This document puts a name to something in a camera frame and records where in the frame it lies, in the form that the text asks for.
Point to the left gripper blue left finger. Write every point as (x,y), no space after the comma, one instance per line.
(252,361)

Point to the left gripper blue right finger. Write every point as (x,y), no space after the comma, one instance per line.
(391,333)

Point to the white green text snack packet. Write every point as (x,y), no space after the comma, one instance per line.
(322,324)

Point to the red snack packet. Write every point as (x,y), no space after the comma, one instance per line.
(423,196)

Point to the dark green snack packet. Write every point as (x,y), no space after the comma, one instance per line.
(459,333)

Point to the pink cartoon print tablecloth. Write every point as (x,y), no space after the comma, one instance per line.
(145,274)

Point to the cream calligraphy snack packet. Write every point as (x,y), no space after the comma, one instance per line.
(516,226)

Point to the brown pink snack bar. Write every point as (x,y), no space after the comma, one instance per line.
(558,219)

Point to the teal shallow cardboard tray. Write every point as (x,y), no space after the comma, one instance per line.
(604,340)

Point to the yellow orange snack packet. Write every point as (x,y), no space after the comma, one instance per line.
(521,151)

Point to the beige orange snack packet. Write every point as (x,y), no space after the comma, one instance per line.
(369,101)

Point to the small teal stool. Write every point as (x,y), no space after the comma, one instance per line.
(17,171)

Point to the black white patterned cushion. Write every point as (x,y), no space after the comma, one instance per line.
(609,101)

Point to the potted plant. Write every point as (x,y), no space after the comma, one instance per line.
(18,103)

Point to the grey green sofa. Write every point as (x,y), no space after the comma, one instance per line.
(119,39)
+-------+
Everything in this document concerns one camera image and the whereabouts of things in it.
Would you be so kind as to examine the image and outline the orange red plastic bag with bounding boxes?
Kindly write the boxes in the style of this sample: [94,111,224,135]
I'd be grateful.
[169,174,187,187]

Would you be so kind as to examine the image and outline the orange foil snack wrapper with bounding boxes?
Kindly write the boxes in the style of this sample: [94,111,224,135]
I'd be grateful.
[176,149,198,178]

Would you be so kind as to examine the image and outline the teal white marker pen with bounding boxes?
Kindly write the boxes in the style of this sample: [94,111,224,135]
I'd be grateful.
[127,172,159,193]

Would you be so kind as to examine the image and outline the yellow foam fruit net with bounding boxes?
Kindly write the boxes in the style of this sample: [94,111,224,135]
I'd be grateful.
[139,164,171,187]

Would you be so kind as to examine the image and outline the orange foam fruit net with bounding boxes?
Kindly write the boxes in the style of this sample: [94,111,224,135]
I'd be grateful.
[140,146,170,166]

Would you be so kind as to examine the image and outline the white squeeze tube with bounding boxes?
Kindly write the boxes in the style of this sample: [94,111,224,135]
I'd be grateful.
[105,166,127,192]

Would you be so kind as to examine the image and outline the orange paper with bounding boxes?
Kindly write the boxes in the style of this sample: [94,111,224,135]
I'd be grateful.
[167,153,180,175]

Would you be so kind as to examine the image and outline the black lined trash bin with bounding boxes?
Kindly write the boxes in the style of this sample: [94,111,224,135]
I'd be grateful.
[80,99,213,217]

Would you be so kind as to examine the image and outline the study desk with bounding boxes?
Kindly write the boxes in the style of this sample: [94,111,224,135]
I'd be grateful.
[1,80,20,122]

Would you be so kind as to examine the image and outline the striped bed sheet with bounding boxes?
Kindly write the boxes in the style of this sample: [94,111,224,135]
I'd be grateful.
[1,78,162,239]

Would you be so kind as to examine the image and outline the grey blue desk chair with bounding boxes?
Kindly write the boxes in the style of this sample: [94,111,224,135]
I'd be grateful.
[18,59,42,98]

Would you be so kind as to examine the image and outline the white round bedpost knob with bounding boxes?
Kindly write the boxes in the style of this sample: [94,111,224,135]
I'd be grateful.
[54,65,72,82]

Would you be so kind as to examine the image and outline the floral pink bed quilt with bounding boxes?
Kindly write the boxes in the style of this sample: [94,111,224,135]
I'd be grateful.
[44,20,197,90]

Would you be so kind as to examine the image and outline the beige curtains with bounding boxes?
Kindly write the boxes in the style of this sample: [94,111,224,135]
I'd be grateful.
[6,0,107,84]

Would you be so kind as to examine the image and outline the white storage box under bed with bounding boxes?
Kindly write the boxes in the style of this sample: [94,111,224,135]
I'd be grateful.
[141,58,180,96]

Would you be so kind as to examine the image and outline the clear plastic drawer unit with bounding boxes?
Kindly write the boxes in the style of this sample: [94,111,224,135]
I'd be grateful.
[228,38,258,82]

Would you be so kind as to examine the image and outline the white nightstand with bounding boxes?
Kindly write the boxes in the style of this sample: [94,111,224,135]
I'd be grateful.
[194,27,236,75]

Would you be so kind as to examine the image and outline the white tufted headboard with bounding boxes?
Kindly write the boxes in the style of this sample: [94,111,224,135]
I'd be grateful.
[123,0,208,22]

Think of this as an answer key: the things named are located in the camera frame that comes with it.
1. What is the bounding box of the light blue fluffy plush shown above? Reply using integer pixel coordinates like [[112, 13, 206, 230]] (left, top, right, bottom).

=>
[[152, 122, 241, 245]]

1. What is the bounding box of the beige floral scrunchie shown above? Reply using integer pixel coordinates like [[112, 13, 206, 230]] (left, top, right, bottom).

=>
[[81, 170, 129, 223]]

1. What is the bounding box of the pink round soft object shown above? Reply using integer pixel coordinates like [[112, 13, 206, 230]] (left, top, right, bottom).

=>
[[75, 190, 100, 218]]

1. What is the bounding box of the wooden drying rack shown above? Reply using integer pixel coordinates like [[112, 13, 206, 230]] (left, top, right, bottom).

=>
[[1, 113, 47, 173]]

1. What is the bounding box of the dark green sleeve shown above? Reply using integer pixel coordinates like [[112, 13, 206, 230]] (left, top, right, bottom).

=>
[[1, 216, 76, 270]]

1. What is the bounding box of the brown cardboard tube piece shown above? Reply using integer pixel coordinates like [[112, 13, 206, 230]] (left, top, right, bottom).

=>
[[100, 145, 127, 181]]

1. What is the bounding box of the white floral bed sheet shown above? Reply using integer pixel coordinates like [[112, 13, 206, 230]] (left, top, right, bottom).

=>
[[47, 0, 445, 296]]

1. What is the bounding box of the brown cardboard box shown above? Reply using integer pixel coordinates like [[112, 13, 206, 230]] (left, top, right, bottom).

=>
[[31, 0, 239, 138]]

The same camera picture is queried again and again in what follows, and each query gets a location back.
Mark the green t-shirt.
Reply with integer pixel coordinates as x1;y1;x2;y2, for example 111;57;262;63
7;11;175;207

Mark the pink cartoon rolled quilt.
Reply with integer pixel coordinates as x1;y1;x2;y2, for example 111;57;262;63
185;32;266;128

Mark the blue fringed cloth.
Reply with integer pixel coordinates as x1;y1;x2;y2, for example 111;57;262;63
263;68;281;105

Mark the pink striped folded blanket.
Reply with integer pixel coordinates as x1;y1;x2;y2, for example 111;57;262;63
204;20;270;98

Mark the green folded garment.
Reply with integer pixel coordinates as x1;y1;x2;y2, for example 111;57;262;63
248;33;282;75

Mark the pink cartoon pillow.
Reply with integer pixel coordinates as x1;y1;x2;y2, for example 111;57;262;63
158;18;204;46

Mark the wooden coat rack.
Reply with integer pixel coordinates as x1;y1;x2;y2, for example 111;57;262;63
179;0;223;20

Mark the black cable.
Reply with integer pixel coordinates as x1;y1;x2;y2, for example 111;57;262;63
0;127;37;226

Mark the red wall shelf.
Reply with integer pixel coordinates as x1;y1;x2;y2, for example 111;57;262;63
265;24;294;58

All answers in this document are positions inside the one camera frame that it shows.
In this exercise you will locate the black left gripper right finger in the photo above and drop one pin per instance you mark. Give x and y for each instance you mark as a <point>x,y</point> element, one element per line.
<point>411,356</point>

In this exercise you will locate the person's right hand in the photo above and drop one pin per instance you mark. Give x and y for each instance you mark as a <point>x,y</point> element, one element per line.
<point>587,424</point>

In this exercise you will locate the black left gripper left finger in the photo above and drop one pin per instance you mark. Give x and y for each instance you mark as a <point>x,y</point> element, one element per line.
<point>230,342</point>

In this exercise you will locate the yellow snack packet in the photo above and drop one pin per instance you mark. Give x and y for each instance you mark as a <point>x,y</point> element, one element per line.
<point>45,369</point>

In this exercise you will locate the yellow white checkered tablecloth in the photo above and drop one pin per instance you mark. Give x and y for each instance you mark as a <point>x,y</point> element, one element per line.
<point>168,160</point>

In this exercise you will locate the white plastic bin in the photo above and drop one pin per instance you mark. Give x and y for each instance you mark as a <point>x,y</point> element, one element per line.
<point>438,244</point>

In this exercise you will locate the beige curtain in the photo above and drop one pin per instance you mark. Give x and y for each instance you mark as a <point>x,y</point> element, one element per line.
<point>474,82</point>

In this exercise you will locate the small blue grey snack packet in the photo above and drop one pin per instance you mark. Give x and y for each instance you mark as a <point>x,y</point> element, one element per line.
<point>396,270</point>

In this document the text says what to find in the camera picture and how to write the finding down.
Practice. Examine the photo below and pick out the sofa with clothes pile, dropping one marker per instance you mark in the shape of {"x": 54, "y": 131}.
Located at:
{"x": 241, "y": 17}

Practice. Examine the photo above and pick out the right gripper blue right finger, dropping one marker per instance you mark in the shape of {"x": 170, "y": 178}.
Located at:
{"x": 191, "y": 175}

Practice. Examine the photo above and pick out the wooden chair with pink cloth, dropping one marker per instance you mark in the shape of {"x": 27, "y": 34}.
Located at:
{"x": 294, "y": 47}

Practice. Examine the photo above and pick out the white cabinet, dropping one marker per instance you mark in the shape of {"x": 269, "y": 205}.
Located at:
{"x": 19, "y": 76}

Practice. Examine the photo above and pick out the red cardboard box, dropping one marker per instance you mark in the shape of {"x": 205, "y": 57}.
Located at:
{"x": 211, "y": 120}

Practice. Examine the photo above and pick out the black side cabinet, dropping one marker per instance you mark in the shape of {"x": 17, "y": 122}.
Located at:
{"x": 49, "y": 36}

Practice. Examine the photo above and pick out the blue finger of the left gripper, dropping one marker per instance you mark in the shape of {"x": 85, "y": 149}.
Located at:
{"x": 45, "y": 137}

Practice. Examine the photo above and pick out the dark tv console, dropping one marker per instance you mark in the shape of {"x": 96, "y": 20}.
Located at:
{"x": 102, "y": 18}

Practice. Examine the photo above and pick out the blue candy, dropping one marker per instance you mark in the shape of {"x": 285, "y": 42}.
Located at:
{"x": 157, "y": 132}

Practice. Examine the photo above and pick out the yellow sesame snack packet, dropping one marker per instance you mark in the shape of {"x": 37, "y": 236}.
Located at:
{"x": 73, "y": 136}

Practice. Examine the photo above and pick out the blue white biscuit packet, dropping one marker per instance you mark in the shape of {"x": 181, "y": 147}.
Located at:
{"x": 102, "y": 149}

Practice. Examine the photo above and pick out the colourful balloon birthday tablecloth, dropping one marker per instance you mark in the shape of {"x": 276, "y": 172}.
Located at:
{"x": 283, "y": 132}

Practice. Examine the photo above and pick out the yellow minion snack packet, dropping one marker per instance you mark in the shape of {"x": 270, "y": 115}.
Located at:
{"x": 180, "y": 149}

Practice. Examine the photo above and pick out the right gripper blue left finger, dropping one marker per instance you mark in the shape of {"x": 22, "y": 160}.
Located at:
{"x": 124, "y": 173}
+-------+
◆ **Exercise directions**: Looking at the entries above, report how many of their lines include "tube", and add nothing else.

◆ **Task result**: 2